What you have to do: Keyword search on "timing": report each line of the records that contains it.
(Beginning of Recorded information)
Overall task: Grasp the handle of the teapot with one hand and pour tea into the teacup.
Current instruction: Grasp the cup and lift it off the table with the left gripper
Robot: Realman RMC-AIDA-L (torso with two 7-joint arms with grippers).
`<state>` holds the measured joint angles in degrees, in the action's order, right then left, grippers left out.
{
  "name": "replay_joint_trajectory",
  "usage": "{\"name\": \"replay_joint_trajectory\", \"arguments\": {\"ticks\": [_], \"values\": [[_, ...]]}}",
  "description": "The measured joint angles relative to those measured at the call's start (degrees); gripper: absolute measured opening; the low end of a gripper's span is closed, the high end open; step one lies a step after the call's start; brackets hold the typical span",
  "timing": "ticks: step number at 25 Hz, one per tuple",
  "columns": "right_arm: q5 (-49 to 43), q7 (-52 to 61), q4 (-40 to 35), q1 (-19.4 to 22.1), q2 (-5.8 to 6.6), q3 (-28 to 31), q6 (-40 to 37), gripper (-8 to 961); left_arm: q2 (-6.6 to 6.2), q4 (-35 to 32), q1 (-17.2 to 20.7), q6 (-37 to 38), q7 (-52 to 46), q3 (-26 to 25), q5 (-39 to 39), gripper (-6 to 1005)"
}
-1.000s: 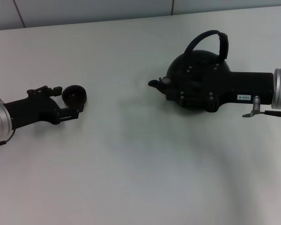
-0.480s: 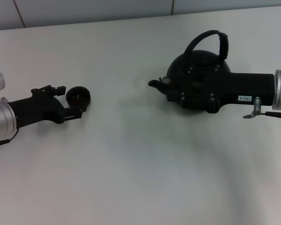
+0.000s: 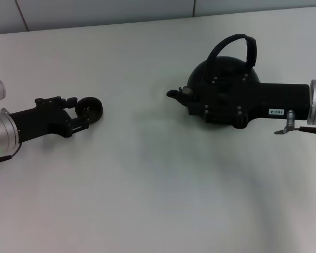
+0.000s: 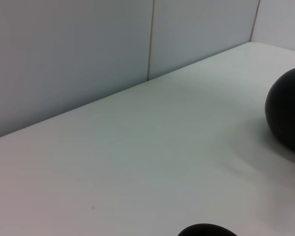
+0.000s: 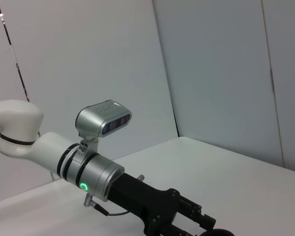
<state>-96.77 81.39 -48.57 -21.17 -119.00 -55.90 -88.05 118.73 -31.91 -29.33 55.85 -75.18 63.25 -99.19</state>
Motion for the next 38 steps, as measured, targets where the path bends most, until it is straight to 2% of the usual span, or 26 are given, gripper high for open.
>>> {"name": "replay_joint_trajectory", "arguments": {"ticks": [6, 24, 30, 36, 38], "values": [[0.02, 0.0, -0.11, -0.05, 0.0, 0.0, 0.2, 517, -0.1, 0.0, 0.0, -0.12, 0.02, 0.04, -0.1, 587], [0.31, 0.16, -0.13, -0.54, 0.0, 0.0, 0.43, 515, -0.38, -1.49, 0.43, 2.94, -0.45, 0.03, -0.09, 571], [0.37, 0.17, -0.07, -0.54, 0.0, 0.0, 0.43, 514, -0.35, -2.09, 0.51, 3.62, -0.49, 0.03, -0.13, 530], [0.37, 0.18, -0.05, -0.48, 0.0, 0.0, 0.43, 513, -0.35, -2.11, 0.75, 3.46, -0.49, 0.03, -0.3, 419], [0.37, 0.17, -0.06, -0.38, 0.0, 0.0, 0.43, 513, -0.35, -2.11, 0.75, 3.46, -0.49, 0.03, -0.3, 425]]}}
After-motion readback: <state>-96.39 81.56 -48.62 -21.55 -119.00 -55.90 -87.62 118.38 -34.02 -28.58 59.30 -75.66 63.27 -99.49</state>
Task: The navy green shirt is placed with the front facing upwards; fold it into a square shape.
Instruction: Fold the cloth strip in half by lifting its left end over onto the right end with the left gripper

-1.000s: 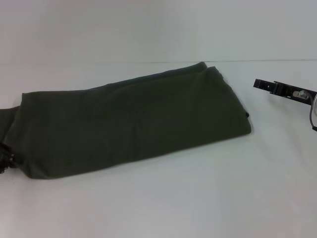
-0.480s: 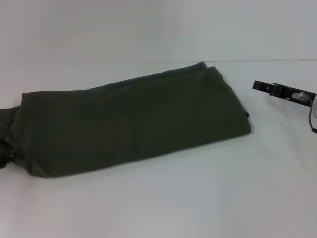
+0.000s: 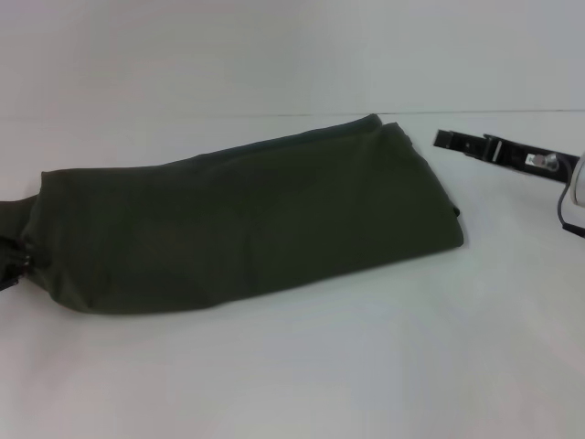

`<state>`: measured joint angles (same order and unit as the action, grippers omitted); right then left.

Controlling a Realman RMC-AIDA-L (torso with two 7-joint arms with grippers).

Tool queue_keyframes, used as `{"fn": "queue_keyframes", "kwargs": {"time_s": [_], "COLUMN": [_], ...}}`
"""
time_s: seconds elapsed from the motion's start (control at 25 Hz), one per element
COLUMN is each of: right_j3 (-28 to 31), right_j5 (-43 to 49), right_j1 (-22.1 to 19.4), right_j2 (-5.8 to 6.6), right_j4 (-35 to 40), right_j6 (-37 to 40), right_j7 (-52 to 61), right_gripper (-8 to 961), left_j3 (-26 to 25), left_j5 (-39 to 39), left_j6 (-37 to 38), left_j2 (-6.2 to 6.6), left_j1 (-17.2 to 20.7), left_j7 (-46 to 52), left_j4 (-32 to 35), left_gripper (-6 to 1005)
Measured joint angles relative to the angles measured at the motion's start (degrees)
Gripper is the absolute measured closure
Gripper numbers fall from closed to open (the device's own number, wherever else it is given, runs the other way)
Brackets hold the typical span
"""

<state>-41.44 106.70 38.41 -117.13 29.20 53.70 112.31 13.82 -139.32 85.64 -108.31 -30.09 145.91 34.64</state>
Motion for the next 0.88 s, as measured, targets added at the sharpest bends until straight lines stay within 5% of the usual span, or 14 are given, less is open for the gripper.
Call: {"fn": "queue_keyframes", "kwargs": {"time_s": [0.08, 0.4, 0.72, 0.88], "right_j3": [0.07, -3.16, -10.68, -15.57], "right_j5": [-0.43, -0.36, -0.33, -0.33], "right_j1": [-0.08, 2.01, 6.95, 9.78], "right_j2": [-0.11, -1.13, -2.79, -2.95], "right_j4": [1.23, 1.49, -2.6, -6.41], "right_j6": [2.97, 7.23, 3.92, -0.16], "right_j7": [0.16, 0.24, 0.22, 0.31], "right_gripper": [200, 502, 681, 871], "left_j3": [0.01, 0.04, -0.02, 0.08], "left_j5": [0.23, 2.81, 6.61, 8.66], "left_j6": [0.15, 0.84, 3.0, 4.24], "left_j2": [0.01, -0.47, -0.61, -0.76], "left_j1": [0.13, 1.09, 2.0, 2.04], "left_j7": [-0.65, -4.15, -7.56, -8.52], "left_j4": [-0.04, -0.18, -0.21, -0.41], "left_gripper": [949, 949, 949, 949]}}
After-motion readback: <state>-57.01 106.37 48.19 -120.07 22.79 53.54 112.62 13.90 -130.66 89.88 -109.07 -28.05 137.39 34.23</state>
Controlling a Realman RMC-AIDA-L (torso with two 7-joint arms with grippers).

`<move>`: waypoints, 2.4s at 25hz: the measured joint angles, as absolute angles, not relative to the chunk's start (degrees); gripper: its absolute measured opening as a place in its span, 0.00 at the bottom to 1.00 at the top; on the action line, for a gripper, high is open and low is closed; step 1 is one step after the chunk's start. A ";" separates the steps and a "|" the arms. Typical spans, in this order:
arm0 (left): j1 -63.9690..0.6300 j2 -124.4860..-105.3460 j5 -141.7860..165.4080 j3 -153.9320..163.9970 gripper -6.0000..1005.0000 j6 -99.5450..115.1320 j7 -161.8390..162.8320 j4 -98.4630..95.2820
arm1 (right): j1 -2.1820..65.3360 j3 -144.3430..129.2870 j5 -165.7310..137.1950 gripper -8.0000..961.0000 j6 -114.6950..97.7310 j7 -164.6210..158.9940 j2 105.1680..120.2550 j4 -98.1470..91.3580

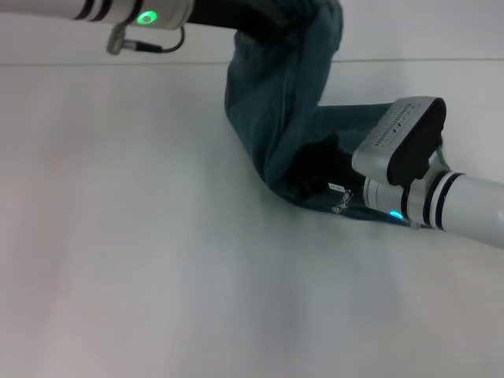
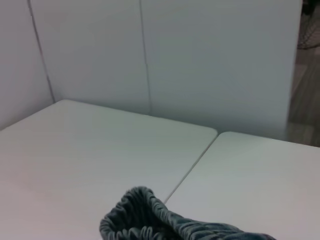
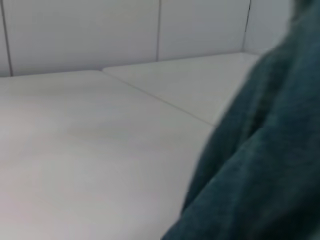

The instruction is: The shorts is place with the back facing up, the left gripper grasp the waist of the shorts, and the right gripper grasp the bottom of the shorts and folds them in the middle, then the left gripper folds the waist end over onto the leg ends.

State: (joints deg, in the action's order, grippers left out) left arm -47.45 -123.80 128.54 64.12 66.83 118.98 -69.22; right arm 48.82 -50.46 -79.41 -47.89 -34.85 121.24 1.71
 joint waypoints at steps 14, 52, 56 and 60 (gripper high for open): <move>-51.09 -124.28 128.44 73.99 0.09 58.34 121.09 -63.18 | 21.39 -55.02 -86.02 0.01 -71.72 -51.75 118.99 -28.64; -24.08 -124.63 99.23 73.96 0.93 69.13 93.18 -66.15 | 16.62 -53.01 -94.05 0.02 -85.83 -56.12 117.73 -35.46; -19.31 -124.38 93.24 62.69 0.94 81.23 77.07 -54.39 | 16.61 -52.57 -94.21 0.02 -85.87 -54.74 118.60 -35.26; -16.03 -123.73 92.85 50.26 0.94 89.88 61.19 -40.68 | 16.66 -52.84 -94.25 0.06 -85.94 -50.46 119.44 -33.41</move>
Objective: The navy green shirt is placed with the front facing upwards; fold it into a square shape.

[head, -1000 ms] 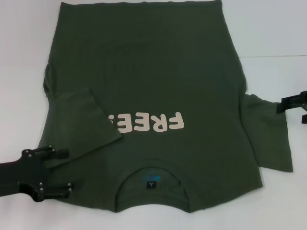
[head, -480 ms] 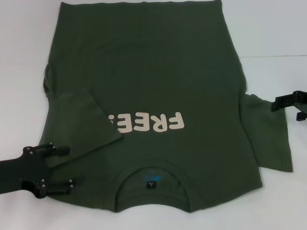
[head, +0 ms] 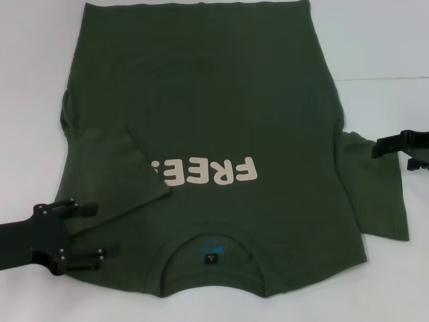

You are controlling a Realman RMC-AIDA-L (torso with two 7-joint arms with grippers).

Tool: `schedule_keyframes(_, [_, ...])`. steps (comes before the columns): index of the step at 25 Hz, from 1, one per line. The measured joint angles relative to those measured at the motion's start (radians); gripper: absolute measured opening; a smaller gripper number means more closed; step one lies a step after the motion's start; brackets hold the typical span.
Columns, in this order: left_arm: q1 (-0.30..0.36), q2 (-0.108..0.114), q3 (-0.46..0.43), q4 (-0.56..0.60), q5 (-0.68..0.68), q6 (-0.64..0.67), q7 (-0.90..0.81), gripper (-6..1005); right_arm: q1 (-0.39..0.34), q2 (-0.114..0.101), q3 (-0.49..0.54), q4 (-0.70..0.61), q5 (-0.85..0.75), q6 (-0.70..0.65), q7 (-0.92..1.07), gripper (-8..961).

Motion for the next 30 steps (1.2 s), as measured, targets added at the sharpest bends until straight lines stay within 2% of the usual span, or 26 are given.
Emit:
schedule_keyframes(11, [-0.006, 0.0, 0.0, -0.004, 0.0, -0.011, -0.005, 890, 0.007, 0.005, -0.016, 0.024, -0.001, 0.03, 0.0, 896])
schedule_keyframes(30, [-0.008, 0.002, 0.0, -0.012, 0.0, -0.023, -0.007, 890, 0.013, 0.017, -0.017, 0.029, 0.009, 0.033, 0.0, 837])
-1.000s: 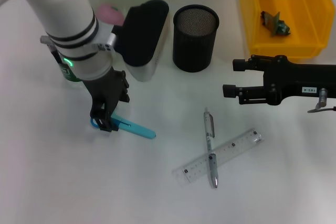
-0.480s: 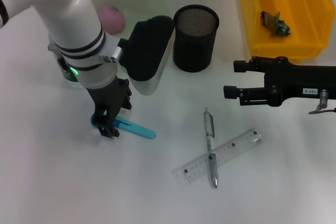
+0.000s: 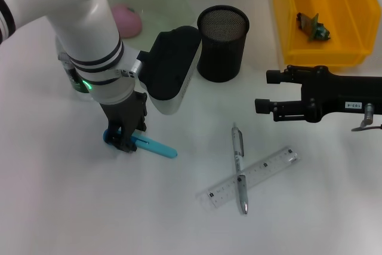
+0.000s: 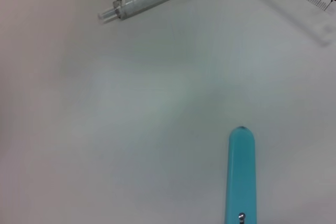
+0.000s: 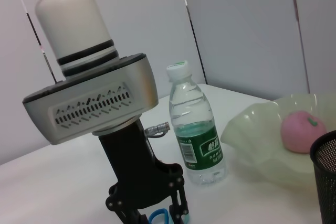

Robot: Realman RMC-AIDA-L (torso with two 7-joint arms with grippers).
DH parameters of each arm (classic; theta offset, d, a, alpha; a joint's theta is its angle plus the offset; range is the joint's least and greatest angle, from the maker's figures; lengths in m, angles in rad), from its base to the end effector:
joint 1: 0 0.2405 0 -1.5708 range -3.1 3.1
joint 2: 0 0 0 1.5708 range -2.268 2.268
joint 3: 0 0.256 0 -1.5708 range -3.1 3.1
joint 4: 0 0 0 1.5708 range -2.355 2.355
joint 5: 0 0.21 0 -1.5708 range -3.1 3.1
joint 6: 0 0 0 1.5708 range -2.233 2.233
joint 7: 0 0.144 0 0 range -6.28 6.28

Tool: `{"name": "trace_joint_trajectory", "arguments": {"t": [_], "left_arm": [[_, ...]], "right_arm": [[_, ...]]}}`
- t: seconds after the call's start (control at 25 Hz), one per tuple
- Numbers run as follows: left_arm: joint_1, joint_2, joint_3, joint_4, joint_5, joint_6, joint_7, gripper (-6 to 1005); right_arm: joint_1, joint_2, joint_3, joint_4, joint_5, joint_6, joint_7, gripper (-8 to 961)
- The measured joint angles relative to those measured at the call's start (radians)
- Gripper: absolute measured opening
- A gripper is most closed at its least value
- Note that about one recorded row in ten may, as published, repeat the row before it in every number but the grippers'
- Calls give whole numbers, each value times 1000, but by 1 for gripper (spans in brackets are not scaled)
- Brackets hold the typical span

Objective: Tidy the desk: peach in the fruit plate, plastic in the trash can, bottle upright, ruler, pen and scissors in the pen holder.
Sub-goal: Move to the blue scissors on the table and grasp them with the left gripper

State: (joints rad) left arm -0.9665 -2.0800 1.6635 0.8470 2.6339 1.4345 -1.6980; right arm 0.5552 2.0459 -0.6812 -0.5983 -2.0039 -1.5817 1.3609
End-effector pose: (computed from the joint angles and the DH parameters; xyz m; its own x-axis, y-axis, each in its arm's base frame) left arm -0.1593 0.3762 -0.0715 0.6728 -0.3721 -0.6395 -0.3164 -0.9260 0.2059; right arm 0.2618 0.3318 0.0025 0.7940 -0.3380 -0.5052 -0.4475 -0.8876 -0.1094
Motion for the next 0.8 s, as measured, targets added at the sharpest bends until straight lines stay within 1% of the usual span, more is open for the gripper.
{"name": "trace_joint_trajectory", "arguments": {"t": [0.2,0.8], "left_arm": [[-4,0,2,0,0,-1,-1,411],[-9,0,18,-20,-8,-16,6,406]], "right_arm": [[0,0,-2,0,0,0,0,834],[1,-3,-5,0,0,0,-2,833]]}}
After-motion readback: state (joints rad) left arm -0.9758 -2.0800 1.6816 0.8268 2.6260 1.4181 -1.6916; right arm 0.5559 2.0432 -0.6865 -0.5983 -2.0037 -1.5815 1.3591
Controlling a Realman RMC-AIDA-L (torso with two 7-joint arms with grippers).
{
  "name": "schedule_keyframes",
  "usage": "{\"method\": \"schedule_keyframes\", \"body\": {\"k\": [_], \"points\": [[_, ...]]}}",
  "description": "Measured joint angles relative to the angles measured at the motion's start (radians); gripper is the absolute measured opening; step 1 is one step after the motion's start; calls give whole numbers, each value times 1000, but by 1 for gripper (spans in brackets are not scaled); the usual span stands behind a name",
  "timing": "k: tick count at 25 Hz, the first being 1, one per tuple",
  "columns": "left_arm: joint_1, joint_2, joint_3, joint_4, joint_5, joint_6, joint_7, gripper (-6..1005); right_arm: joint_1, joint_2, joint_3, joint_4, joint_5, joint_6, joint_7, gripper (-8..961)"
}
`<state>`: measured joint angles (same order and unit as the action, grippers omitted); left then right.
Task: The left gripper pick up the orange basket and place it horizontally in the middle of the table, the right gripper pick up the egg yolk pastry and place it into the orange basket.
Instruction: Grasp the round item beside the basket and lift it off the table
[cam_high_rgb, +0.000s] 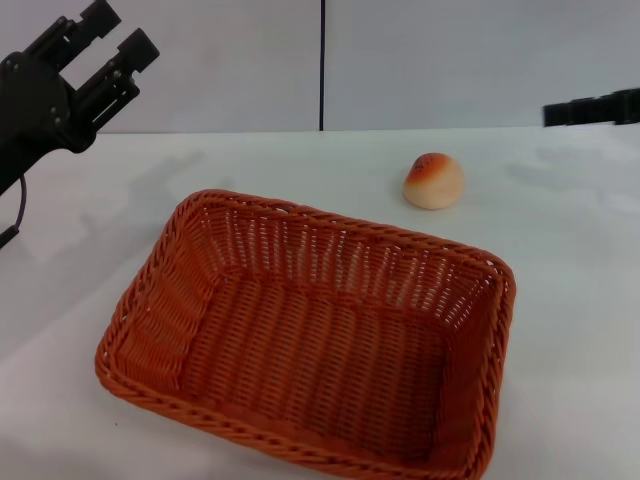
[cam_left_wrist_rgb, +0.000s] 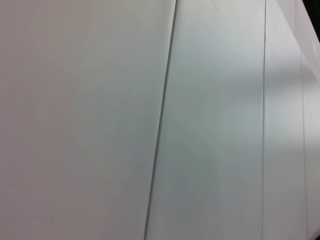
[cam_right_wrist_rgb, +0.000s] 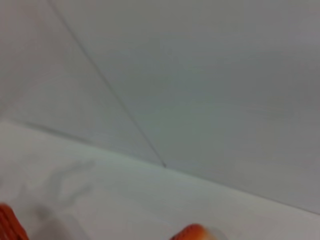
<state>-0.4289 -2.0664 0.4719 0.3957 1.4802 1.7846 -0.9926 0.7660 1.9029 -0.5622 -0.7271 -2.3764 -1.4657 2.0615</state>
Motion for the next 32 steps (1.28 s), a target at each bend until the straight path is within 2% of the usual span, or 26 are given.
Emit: {"method": "schedule_keyframes", "body": {"k": [3, 6, 7, 10, 11, 12, 13, 14, 16, 17, 18, 23, 32], "points": [[0, 0, 1, -40, -10, 7, 54, 637, 53, 6, -74, 0, -55, 27, 42, 655], [4, 0, 22, -44, -4, 9, 59, 636, 100, 19, -223, 1, -107, 74, 113, 655], [4, 0, 22, -44, -4, 9, 59, 636, 100, 19, -223, 1, -107, 74, 113, 655], [12, 1, 41, -44, -4, 12, 60, 635, 121, 48, -306, 1, -152, 129, 152, 655], [15, 1, 51, -44, -4, 14, 60, 635, 128, 73, -335, 1, -173, 161, 158, 655], [15, 2, 60, -45, -4, 16, 60, 635, 128, 73, -335, 1, -173, 161, 158, 655], [16, 3, 74, -44, -4, 17, 60, 634, 131, 95, -366, -1, -182, 195, 158, 654], [16, 4, 87, -44, -4, 17, 59, 634, 131, 95, -366, -1, -182, 195, 158, 654], [16, 4, 100, -43, -4, 16, 55, 633, 131, 121, -411, -3, -186, 243, 157, 654], [16, 4, 100, -43, -4, 16, 55, 633, 131, 121, -411, -3, -186, 243, 157, 654], [16, 4, 101, -43, -4, 16, 53, 633, 131, 135, -431, -2, -188, 275, 155, 654], [13, 5, 115, -43, -4, 17, 47, 632, 123, 157, -495, 3, -190, 350, 154, 645], [4, 6, 128, -44, -5, 6, 31, 632, 130, 169, -521, 48, -187, 420, 152, 600]]}}
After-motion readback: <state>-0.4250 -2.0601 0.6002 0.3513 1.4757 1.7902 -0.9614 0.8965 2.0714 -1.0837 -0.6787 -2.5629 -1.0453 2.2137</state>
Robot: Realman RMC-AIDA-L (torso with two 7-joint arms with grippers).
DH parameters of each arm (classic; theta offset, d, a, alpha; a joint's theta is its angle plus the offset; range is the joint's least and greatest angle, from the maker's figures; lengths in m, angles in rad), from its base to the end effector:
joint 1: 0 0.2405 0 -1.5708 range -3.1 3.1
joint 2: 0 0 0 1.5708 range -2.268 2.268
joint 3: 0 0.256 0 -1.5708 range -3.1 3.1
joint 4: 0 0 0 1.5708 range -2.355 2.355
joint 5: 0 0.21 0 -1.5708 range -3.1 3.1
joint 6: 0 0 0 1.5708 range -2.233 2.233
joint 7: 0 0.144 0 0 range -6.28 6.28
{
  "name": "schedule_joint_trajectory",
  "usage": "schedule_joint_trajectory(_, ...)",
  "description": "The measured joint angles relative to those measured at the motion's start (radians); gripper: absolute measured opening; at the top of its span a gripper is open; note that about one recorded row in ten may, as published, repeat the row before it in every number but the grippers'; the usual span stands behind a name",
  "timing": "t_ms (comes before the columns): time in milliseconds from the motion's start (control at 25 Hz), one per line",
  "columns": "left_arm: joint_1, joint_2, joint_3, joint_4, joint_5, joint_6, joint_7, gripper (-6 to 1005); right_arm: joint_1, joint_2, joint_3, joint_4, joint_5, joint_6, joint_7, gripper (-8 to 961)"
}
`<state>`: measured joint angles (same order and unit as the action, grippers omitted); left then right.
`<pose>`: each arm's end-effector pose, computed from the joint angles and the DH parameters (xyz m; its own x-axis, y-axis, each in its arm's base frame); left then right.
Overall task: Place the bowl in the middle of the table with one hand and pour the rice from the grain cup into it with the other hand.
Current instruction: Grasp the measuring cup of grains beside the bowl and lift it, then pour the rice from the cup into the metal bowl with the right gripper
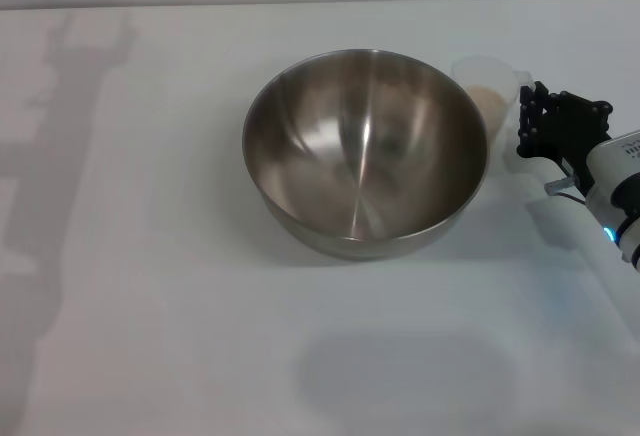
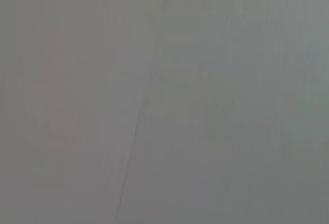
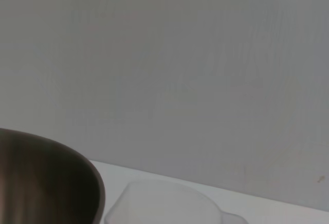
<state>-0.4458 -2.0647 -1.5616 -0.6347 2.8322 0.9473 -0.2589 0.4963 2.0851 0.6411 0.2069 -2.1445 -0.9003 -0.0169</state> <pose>-0.2393 0.4073 0.0674 0.5010 -0.3407 0.7956 0.8090 -0.1424 -0.5704 0.3224 0.3436 -0.0588 0.8208 -0.1472 -0.5519 -0.5707 -0.2546 -0.7807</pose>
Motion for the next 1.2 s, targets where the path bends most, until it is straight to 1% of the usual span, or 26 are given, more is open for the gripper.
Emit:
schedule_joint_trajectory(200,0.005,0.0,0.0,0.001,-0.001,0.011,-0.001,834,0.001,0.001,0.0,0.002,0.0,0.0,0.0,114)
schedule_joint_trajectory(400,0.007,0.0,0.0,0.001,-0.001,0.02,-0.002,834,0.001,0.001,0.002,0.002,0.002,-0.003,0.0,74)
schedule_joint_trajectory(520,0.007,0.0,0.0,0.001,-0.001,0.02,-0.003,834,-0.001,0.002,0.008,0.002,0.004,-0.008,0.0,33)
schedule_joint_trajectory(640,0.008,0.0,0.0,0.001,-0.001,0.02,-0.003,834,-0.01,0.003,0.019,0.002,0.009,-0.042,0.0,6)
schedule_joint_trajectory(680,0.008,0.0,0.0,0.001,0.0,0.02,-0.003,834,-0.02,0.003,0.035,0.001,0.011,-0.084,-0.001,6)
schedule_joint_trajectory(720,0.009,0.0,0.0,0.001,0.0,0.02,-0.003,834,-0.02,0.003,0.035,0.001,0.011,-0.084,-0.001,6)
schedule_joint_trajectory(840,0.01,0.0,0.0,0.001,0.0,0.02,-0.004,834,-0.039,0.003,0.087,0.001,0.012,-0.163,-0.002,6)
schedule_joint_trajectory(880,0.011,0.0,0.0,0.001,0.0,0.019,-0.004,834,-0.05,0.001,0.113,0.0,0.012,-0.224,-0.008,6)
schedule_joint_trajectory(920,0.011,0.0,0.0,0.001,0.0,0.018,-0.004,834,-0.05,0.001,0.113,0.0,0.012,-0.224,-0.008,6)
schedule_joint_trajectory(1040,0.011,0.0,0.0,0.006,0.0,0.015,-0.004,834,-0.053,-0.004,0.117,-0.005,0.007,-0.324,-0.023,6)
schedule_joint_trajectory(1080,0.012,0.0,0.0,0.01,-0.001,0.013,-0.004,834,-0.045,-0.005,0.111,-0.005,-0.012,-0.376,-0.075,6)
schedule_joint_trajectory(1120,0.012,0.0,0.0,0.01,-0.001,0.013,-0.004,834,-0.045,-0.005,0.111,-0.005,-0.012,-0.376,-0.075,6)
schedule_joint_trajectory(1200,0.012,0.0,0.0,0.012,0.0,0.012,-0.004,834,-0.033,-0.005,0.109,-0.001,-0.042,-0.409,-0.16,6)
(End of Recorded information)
Output of the task:
  "timing": "ticks: step number at 25 Hz, one per tuple",
  "timing": "k: tick count at 25 Hz, the first being 1, one per tuple",
  "timing": "t_ms (comes before the columns): time in milliseconds from the motion's start (control at 25 Hz), one per line",

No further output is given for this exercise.